Não se se a tua opinião é a opinião do PP, ou seja, que os Presidentes de Junta se “vendem” por um prato de lentilhas.
Não tenho presente a votação, mas julgo que com apenas 1 voto de um Presidente de Junta + os deputados do PSD e do PP, não se conseguiria ter evitado a inclusão na Ordem do Dia (mesmo com a questão da necessidade de 2 terços)

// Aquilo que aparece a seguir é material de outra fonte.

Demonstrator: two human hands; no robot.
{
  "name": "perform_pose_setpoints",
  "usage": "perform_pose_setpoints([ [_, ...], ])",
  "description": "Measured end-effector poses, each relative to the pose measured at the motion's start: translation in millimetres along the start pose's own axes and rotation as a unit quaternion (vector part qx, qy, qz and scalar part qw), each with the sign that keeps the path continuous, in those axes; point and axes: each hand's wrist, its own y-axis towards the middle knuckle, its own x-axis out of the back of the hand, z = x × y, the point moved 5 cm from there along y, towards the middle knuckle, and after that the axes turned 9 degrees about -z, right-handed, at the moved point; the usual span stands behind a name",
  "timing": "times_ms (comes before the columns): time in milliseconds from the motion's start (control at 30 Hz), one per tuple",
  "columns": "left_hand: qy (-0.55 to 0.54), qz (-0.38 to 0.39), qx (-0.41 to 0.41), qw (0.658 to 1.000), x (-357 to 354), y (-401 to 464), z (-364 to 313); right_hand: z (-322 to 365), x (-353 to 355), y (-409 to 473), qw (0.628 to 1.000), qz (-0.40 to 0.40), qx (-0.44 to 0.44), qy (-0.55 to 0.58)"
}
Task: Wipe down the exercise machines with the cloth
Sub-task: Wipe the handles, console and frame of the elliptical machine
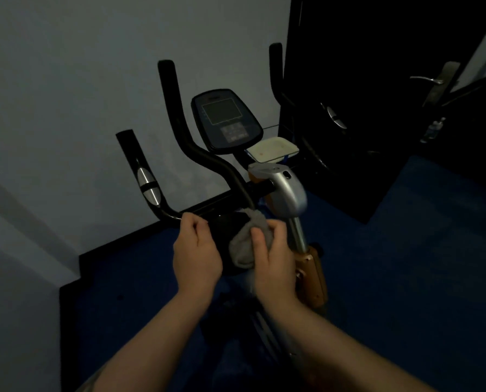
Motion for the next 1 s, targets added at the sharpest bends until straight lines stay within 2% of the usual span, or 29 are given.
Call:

De qualquer forma, é preciso também perceber que pode acontecer os Presidentes de Junta concordar com a Câmara simplesmente porque concordam. Pões essa hipótese, ou não? Sempre que um PJ vota favoravelmente a uma proposta da Câmara é porque tem algo em troca?
O meu princípio é simples: julgo que todos os “servidores públicos” orientam a sua actividade em função dos seus princípios e do bem da comunidade que representam.
Não insulto quem acha o contrário, mas esse tipo de critica deve ser orientada, para não passar a ideia de que são todos. Faz-me lembrar aquela frase com a qual discordo que diz, por exemplo, que os deputados não fazem nada, e mais isto e mais aquilo, e que só estão lá para se “orientarem”. Discordo dessa generalização, como discordo desta com os PJ.